## REQUIREMENT
Look through the listing underneath for "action", and copy every line that has it.

--- SOURCE MATERIAL ---

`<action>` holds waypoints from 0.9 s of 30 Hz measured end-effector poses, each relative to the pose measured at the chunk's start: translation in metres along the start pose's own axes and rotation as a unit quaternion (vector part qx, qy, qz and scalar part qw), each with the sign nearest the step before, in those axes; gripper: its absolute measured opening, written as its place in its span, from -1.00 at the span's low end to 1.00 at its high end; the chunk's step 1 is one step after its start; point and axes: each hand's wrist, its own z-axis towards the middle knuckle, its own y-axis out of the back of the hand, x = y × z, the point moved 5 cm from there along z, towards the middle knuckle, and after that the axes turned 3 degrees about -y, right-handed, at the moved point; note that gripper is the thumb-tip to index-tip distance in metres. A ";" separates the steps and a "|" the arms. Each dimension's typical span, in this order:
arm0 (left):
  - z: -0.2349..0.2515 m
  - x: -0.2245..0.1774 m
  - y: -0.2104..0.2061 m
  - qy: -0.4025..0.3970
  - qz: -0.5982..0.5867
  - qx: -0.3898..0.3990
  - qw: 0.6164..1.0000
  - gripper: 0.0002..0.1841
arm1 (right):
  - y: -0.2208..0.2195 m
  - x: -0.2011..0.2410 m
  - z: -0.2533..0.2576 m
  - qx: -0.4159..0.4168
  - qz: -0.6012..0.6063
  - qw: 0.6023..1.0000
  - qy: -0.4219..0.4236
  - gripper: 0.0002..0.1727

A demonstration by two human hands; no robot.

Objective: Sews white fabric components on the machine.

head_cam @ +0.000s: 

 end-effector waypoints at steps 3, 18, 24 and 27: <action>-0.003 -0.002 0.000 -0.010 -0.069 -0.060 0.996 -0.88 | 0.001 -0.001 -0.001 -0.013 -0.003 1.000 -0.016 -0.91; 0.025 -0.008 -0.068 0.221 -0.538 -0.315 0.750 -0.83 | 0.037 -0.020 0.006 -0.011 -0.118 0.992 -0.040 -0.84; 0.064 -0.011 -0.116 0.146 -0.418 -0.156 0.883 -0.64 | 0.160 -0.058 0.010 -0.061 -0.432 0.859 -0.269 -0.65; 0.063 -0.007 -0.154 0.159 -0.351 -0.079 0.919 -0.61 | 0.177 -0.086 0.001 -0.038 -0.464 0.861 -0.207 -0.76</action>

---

## TASK RESULT
`<action>` holds waypoints from 0.9 s of 30 Hz measured end-effector poses, each relative to the pose measured at the chunk's start: translation in metres along the start pose's own axes and rotation as a unit quaternion (vector part qx, qy, qz and scalar part qw), each with the sign nearest the step before, in those axes; gripper: its absolute measured opening, written as its place in its span, from -1.00 at the span's low end to 1.00 at its high end; the chunk's step 1 is one step after its start; point and axes: each hand's wrist, its own z-axis towards the middle knuckle, its own y-axis out of the back of the hand, x = y × z, the point moved 5 cm from there along z, towards the middle knuckle, and after that the axes turned 3 degrees about -y, right-handed, at the moved point; note that gripper is the thumb-tip to index-tip distance in metres. A ";" separates the steps and a "|" the arms. Each dimension's typical span, in this order:
 end-effector waypoints at steps 3, 18, 24 and 27: <action>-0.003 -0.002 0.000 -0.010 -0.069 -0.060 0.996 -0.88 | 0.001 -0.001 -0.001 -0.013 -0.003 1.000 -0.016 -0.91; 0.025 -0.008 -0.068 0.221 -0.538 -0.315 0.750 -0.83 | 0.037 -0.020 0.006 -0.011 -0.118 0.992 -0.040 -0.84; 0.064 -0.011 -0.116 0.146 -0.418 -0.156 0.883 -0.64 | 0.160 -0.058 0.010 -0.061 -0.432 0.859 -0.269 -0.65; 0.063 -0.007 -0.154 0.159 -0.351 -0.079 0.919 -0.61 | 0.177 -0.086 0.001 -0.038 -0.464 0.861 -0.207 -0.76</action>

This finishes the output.